WHAT YOU ARE ASKED TO DO: Only the lines from the "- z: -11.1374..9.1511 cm" line through the last line of the material below belong in the answer, reproduced exactly and with no pictures.
= = = = =
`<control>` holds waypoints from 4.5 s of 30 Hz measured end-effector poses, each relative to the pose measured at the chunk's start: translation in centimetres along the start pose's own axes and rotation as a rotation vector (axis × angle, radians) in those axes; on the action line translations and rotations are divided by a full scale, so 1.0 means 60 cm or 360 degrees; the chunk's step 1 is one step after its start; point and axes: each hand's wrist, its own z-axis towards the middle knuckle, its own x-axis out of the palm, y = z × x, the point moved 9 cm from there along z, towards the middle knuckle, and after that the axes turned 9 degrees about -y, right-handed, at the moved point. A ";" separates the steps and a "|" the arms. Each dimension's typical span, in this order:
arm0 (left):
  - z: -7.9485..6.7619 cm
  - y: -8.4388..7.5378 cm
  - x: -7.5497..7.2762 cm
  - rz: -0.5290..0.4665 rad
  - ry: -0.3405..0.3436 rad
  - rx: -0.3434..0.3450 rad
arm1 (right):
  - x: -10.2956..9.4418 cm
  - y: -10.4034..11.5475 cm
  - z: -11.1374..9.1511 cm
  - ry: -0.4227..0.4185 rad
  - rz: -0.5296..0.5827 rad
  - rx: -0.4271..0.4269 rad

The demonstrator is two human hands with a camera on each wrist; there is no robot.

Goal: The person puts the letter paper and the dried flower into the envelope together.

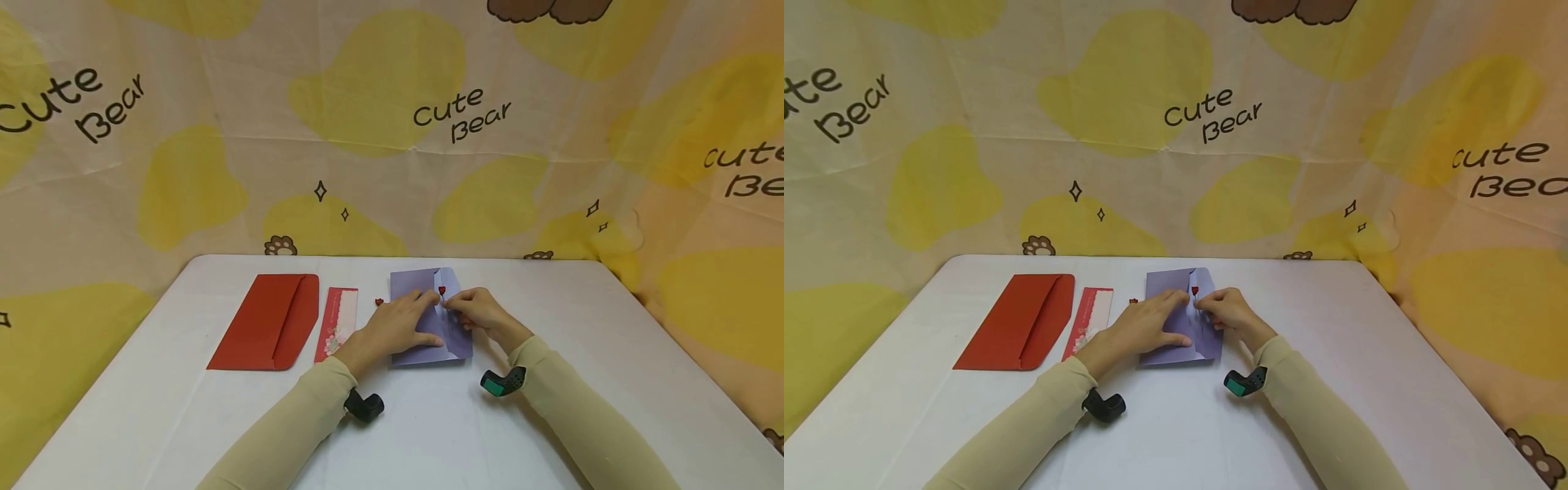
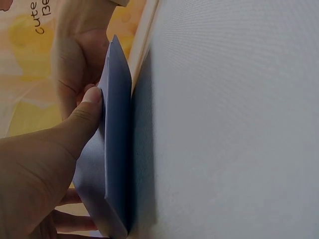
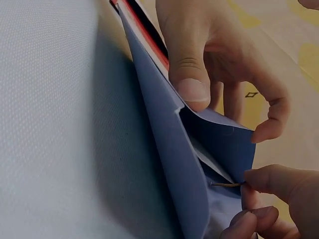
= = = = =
EXERCISE ANSWER:
  - z: -11.1374..9.1511 cm
  - ry: -0.4227..0.4185 rad
  - rz: -0.5296..0.5827 rad
  - rx: -0.4271..0.4269 rad

The demonstrator is two human hands with a camera on each wrist; there is no robot.

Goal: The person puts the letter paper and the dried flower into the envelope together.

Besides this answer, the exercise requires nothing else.